→ HOW TO COMPLETE THIS TASK:
Copy out all the entries shown below, exactly as they appear.

_____

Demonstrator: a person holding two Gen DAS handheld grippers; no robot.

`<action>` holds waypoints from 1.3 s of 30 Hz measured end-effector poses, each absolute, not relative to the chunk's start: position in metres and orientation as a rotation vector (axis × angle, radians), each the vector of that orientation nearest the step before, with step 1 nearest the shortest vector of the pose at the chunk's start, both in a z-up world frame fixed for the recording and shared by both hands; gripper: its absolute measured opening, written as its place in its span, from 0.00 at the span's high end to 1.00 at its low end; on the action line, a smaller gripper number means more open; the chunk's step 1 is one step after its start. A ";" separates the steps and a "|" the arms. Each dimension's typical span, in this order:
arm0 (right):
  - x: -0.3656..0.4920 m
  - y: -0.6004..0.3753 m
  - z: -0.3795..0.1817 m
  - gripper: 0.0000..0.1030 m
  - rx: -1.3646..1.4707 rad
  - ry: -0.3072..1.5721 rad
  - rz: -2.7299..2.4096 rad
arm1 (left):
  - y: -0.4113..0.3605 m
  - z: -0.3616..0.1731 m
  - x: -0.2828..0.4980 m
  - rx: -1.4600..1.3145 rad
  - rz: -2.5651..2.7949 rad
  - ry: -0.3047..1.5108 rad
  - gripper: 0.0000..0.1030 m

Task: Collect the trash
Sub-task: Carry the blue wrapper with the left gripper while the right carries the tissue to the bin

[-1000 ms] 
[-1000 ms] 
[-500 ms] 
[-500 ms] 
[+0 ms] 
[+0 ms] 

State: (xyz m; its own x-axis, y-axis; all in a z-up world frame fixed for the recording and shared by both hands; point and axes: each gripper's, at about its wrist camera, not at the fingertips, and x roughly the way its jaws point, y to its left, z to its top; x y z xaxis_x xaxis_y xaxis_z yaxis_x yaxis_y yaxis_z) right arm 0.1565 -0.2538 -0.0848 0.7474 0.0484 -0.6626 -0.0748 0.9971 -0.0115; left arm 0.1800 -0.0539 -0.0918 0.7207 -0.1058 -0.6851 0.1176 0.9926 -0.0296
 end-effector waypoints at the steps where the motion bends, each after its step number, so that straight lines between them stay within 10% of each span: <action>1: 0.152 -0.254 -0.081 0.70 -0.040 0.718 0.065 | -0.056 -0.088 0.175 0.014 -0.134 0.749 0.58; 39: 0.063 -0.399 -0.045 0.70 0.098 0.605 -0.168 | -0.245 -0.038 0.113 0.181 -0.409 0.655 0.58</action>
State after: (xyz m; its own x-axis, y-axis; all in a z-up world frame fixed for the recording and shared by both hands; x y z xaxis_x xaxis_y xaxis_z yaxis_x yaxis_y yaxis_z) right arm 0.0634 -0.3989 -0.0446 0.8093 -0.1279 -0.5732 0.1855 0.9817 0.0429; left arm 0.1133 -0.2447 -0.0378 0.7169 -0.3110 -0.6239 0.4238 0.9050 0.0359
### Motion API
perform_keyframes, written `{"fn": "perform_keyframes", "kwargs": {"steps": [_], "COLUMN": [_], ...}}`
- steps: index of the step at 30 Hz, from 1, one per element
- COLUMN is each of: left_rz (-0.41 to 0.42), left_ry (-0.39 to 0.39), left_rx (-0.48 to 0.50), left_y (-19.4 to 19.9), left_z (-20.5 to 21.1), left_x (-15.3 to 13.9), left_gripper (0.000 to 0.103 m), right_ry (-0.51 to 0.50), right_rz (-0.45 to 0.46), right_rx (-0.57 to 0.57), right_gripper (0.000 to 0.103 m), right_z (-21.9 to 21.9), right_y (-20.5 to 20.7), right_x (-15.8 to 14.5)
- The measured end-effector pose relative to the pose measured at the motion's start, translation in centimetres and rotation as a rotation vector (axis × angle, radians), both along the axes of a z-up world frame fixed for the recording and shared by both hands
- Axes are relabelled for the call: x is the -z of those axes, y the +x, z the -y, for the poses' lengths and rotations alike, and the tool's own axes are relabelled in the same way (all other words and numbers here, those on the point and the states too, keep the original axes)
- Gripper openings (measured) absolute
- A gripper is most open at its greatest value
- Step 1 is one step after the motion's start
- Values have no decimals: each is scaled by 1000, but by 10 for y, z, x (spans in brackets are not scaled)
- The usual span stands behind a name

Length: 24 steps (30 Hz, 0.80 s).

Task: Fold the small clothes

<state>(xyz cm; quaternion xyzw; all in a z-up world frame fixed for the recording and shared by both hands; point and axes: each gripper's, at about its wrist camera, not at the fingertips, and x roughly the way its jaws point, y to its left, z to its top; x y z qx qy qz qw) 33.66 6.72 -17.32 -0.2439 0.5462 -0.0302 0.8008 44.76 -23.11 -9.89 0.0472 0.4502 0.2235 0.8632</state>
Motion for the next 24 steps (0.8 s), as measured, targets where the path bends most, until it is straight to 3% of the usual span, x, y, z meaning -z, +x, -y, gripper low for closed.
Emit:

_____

→ OUTPUT OF THE EXERCISE:
Demonstrator: a person holding two Gen DAS handheld grippers; no robot.

`<action>` holds waypoints from 1.3 s of 30 Hz measured end-effector poses, each absolute, not relative to the chunk's start: position in metres and orientation as a rotation vector (axis × angle, radians), each the vector of that orientation nearest the step before, with step 1 nearest the shortest vector of the pose at the chunk's start, both in a z-up world frame fixed for the recording and shared by both hands; gripper: its absolute measured opening, written as its place in its span, from 0.00 at the span's high end to 1.00 at its low end; on the action line, a smaller gripper number means more open; the chunk's step 1 is one step after its start. A ";" separates the steps and a "|" the arms. Each dimension's typical span, in this order:
arm0 (right):
  - x: -0.3656..0.4920 m
  - y: -0.6004..0.3753 m
  - z: -0.3795..0.1817 m
  - gripper: 0.0000..0.1030 m
  - rx: -1.3646..1.4707 rad
  - ry: -0.3072..1.5721 rad
  - rz: -2.7299..2.4096 rad
arm1 (left):
  - y: -0.4113..0.3605 m
  - z: -0.3616..0.1731 m
  - x: -0.2828..0.4980 m
  - rx: -1.4600..1.3145 rad
  - rz: -2.5651..2.7949 rad
  - ry: -0.3047..1.5108 rad
  - gripper: 0.0000..0.1030 m

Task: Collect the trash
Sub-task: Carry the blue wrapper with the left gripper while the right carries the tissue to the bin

[-1000 ms] 
[-1000 ms] 
[-500 ms] 
[-500 ms] 
[+0 ms] 
[+0 ms] 

State: (xyz m; its own x-axis, y-axis; all in a z-up world frame fixed for the recording and shared by both hands; point and axes: each gripper's, at about its wrist camera, not at the fingertips, and x roughly the way its jaws point, y to its left, z to its top; x y z xaxis_x xaxis_y xaxis_z yaxis_x yaxis_y yaxis_z) right arm 0.1565 -0.2538 -0.0848 0.7474 0.0484 -0.6626 -0.0748 0.9971 -0.0115; left arm 0.1800 -0.0539 -0.0918 0.7207 -0.1058 -0.6851 0.1176 0.9926 -0.0296
 end-effector waypoints at the steps where the motion bends, each after its step number, so that straight lines between them stay within 10% of each span: <action>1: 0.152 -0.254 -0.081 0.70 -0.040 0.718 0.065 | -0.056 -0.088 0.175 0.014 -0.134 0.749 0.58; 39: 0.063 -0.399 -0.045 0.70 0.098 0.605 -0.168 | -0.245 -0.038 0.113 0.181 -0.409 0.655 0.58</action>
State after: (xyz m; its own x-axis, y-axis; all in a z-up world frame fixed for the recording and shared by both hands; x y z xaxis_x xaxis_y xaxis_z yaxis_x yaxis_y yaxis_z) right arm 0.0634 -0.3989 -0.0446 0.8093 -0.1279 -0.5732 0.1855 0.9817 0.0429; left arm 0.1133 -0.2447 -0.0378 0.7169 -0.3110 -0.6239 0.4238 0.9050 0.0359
### Motion API
perform_keyframes, written `{"fn": "perform_keyframes", "kwargs": {"steps": [_], "COLUMN": [_], ...}}`
- steps: index of the step at 30 Hz, from 1, one per element
- COLUMN is each of: left_rz (-0.41 to 0.42), left_ry (-0.39 to 0.39), left_rx (-0.48 to 0.50), left_y (-19.4 to 19.9), left_z (-20.5 to 21.1), left_x (-15.3 to 13.9), left_gripper (0.000 to 0.103 m), right_ry (-0.51 to 0.50), right_rz (-0.45 to 0.46), right_rx (-0.57 to 0.57), right_gripper (0.000 to 0.103 m), right_z (-21.9 to 21.9), right_y (-20.5 to 20.7), right_x (-15.8 to 14.5)
- The measured end-effector pose relative to the pose measured at the motion's start, translation in centimetres and rotation as a rotation vector (axis × angle, radians), both along the axes of a z-up world frame fixed for the recording and shared by both hands
- Axes are relabelled for the call: x is the -z of those axes, y the +x, z the -y, for the poses' lengths and rotations alike, and the tool's own axes are relabelled in the same way (all other words and numbers here, those on the point and the states too, keep the original axes)
- Gripper openings (measured) absolute
- A gripper is most open at its greatest value
- Step 1 is one step after the motion's start
- Values have no decimals: each is scaled by 1000, but by 10 for y, z, x (spans in brackets are not scaled)
- The usual span stands behind a name

Length: 24 steps (30 Hz, 0.80 s).

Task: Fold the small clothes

<state>(xyz cm; quaternion xyzw; all in a z-up world frame fixed for the recording and shared by both hands; point and axes: each gripper's, at about its wrist camera, not at the fingertips, and x roughly the way its jaws point, y to its left, z to its top; x y z qx qy qz qw) 33.66 6.72 -17.32 -0.2439 0.5462 -0.0302 0.8008 44.76 -23.11 -9.89 0.0472 0.4502 0.2235 0.8632</state>
Motion for the next 24 steps (0.8 s), as measured, targets where the path bends most, until it is straight to 3% of the usual span, x, y, z meaning -z, +x, -y, gripper low for closed.
Emit:

This answer has now been given in full.